Dihydroquinine or dihydroquinidine derivatives are often added as chiral ligands, which are commercially available as AD mix . In addition to K 2 OsO 2 (OH) 4 , K 3 Fe (CN) 6 and K 2 CO 3, AD-Mix α contains the ligand (DHQ) 2 PHAL in catalytic amounts, while AD-Mix β as ligands (DHQD) 2 PHAL contains. A two-phase mixture - for example tert- butanol and water - is used as a solvent in order to prevent premature reoxidation of the cyclic osmate and the associated loss of enantioselectivity. In addition, methanesulfonamide is often used, which accelerates hydrolysis and acts as a phase transfer catalyst.
The osmium (VIII) oxide is bound via a free electron pair in the sp 3 atom orbital of the nitrogen of a dihydroquinidine (see graphic), which accelerates the ligand and allows the entire reaction to proceed via the reaction path of the chiral complex . This in turn results in the high enantioselectivity.
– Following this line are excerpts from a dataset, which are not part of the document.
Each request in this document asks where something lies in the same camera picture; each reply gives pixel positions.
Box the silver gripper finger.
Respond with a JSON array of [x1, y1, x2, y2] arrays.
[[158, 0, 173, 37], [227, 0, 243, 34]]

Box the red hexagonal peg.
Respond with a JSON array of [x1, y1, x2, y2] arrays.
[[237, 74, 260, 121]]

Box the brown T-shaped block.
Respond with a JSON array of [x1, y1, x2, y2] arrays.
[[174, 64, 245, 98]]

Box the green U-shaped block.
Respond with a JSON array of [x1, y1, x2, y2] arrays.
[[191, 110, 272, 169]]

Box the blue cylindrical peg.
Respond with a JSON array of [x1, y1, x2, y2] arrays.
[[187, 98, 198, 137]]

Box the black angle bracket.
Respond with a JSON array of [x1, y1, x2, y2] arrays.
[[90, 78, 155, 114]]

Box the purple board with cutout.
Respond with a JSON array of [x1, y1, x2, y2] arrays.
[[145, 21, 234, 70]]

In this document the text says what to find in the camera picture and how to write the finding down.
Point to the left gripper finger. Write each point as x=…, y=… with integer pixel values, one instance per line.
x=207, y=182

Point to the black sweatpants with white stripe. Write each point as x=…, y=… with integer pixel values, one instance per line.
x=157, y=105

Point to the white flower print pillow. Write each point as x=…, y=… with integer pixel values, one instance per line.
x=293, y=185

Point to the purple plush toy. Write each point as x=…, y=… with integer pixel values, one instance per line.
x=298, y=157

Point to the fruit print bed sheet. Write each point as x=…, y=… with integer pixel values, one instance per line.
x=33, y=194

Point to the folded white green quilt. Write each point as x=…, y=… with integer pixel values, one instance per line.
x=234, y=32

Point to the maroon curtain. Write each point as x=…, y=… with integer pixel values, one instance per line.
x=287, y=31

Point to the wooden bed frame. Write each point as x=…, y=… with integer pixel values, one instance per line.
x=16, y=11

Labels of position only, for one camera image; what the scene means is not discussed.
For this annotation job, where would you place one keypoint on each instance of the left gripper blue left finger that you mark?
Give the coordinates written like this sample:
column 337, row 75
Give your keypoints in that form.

Due to the conformation of the ligand and the osmium (VIII) oxide bound to it, a “chiral pocket” is formed, similar to the active center of an enzyme, in which the olefin only orientates itself in a certain conformation.
Reaction mechanism
From the olefin and the osmium (VIII) oxide ligand complex, a [3 + 2] cycloaddition results in a five-membered cyclic intermediate that hydrolyzes and releases the diol . In addition, the reduced osmate is produced, which is reoxidized by the cooxidant added in excess of stoichiometry.
Individual evidence
- ↑ Makoto Minato, Keiji Yamamoto and Jiro Tsuji : Osmium Tetraoxide Catalyzed Vicinal Hydroxylation of Higher Olefins by Using Hexacyanoferrate (III) Ion as a Cooxidant. In: The Journal of Organic Chemistry . Vol. 55, No. 2, 1990, pp. 766-768, doi: 10.1021 / jo00289a066 .
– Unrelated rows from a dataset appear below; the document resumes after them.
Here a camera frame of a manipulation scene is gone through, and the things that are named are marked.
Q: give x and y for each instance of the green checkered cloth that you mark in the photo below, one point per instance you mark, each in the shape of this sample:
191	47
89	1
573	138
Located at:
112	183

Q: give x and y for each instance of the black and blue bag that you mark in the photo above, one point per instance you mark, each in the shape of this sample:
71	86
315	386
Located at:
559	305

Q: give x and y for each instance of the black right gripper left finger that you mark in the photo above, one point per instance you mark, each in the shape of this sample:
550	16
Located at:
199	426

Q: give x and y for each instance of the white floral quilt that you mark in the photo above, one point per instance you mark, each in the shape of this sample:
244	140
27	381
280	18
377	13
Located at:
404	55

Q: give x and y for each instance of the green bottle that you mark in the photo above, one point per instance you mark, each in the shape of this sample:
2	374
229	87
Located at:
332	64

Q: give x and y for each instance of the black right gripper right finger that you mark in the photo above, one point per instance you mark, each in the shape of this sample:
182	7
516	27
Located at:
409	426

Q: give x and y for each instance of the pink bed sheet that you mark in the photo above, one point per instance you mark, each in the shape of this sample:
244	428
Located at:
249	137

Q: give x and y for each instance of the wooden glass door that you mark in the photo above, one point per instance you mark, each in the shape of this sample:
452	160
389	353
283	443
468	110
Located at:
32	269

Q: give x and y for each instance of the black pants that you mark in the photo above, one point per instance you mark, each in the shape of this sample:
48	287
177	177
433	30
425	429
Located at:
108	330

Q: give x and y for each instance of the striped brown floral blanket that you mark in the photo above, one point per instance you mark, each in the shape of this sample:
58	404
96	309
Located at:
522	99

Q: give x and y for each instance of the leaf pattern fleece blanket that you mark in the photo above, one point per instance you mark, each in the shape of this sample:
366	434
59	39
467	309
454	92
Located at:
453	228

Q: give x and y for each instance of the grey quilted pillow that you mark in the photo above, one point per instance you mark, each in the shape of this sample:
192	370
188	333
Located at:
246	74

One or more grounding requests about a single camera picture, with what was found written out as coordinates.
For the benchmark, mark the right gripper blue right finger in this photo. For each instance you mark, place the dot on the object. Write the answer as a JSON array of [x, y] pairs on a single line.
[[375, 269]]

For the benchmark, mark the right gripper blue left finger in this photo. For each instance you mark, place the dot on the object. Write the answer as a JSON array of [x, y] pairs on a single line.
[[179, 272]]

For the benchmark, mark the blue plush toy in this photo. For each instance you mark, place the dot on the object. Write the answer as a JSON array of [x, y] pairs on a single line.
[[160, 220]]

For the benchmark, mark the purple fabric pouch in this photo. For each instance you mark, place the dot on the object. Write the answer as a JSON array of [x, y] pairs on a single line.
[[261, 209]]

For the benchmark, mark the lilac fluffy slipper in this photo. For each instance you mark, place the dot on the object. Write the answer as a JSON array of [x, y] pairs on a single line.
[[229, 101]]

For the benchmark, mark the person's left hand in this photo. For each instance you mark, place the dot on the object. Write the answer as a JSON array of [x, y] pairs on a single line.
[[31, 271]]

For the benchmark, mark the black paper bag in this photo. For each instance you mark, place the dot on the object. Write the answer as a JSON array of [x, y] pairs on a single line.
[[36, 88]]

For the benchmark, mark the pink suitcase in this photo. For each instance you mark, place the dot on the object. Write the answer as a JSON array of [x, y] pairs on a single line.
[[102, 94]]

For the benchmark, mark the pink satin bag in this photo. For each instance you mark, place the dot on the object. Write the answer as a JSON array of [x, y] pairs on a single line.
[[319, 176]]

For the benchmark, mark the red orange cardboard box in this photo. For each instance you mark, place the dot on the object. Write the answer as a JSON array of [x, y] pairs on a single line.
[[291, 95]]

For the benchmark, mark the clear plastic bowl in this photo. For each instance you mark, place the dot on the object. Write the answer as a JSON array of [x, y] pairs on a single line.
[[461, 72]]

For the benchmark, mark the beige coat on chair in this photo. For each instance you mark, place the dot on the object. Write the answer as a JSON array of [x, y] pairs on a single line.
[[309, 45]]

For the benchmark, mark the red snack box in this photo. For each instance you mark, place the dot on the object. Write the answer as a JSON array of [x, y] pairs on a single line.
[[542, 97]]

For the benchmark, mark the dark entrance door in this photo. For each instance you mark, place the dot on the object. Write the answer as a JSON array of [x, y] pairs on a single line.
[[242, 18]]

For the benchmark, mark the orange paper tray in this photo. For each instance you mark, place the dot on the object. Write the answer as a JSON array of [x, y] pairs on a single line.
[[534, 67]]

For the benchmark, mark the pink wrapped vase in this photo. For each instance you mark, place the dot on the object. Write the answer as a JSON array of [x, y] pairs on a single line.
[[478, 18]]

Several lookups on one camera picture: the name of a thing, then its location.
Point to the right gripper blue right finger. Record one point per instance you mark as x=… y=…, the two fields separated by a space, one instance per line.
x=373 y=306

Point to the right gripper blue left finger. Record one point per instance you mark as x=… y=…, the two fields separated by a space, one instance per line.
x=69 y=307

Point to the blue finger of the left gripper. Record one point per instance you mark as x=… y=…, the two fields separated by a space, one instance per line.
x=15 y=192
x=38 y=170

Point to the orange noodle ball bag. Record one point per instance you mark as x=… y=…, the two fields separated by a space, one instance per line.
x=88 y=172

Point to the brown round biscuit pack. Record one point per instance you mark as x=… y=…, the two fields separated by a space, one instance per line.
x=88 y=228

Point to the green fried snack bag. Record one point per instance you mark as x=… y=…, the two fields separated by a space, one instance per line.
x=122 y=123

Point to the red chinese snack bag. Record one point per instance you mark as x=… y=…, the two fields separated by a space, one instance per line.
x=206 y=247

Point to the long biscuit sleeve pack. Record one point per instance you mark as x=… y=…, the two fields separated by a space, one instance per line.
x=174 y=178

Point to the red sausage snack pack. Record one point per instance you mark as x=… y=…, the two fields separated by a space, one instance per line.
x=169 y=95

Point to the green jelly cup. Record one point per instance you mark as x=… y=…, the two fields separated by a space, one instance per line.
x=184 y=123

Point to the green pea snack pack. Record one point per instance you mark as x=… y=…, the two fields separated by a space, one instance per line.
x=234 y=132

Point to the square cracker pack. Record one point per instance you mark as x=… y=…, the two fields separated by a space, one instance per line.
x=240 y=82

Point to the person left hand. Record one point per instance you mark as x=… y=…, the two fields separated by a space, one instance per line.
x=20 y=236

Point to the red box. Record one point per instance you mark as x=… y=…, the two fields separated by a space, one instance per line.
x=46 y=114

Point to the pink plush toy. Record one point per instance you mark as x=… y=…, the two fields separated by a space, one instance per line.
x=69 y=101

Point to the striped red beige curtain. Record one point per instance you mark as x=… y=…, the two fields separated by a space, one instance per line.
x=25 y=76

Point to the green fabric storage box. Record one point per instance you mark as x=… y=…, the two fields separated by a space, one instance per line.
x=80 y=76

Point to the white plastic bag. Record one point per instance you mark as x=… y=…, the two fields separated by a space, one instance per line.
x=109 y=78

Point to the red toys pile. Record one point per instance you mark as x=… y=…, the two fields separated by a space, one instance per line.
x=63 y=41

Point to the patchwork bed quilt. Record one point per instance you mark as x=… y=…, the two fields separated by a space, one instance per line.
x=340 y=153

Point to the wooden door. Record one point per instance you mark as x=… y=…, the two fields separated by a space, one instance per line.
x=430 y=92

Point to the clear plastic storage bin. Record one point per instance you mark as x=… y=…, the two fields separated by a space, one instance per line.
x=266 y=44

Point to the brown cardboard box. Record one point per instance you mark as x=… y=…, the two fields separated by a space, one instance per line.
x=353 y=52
- ↑ Philippe Dupau, Robert Epple, Allen A. Thomas, Valery V. Fokin and K. Barry Sharpless: osmium-Catalyzed Dihydroxylation of olefin in Acidic Media: Old Process, New Tricks. In: Advanced Synthesis & Catalysis . Volume 344, No. 3-4, June 2002, pp. 421-433, ISSN 1615-4150 , doi : 10.1002 / 1615-4169 (200206) 344: 3/4 <421 :: AID-ADSC421> 3.0.CO; 2-F .
- ↑ Mikko H. Junttila and Osmo OE Hormi: Methanesulfonamide: A Cosolvent and a General Acid Catalyst in Sharpless Asymmetric Dihydroxylations. In: The Journal of Organic Chemistry. Volume 74, No. 8, 2009, pp. 3038-3047, doi: 10.1021 / jo8026998 .
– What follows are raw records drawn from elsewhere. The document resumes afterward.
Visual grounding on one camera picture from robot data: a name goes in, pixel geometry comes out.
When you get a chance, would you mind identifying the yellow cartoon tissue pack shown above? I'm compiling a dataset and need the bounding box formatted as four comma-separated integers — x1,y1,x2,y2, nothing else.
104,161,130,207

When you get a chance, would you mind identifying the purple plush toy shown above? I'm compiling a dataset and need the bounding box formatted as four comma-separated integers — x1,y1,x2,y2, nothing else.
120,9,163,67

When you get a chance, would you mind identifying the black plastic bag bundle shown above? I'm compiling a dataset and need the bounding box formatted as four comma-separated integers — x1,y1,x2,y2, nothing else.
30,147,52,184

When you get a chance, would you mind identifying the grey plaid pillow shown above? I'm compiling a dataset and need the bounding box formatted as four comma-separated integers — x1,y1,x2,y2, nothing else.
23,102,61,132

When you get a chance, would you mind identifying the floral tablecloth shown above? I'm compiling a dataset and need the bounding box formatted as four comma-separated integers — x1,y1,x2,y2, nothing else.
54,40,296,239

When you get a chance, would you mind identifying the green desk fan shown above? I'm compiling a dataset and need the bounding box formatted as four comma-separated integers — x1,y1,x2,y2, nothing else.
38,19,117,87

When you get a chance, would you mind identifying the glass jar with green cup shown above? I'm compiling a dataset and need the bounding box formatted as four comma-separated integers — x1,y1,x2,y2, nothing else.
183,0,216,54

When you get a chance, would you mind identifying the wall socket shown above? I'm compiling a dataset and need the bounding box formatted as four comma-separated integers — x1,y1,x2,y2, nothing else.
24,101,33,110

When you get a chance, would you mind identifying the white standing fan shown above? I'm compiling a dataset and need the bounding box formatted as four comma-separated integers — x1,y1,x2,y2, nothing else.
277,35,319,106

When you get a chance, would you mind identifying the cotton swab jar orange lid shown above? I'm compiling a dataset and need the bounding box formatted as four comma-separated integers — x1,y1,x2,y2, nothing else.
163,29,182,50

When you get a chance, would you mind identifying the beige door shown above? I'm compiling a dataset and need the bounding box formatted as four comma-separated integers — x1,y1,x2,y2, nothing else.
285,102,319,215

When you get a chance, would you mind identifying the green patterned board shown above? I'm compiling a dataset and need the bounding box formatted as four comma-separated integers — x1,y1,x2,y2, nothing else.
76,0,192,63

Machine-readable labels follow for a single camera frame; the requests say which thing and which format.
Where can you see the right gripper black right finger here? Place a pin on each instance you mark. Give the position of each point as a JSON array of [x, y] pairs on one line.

- ^ EJ Corey , Mark C. Noe and Sepehr Sarshar: X-Ray Crystallographic Studies Provide Additional Evidence that an Enzyme-Like Binding Pocket is Crucial to the Enantioselective Dihydroxylation of Olefins by OsO 4 -bis -cinchona Alkaloid Complexes. In: Tetrahedron Letters . Volume 35, No. 18, May 2, 1994, pp. 2861-2864, doi: 10.1016 / S0040-4039 (00) 76644-5 .
- ↑ Hartmuth C. Kolb, Pher G. Andersson and K. Barry Sharpless: Toward an Understanding of the High Enantioselectivity in the osmium-Catalyzed Asymmetric Dihydroxylation (AD). 1. Kinetics. In: Journal of the American Chemical Society. Volume 116, No. 4, 1994, pp. 1278-1291, doi: 10.1021 / ja00083a014 .
literature
- Hartmuth C. Kolb , Michael S. Van Nieuwenhze and K. Barry Sharpless: Catalytic Asymmetric Dihydroxylation. In: Chemical Reviews . Volume 94, No. 8, 1994, pp. 2483-2547, doi: 10.1021 / cr00032a009 .
- Reinhard Brückner : reaction mechanisms. Organic reactions, stereochemistry, modern synthetic methods. 2nd edition, Spektrum Akademischer Verlag, Heidelberg and Berlin 2003, ISBN 3-8274-1189-0 , pp. 753-758.
- Jie Jack Li and EJ Corey : Name Reactions of Functional Group Transformations. Wiley Interscience, New York 2007, ISBN 978-0-471-74868-7 , pp. 67-83.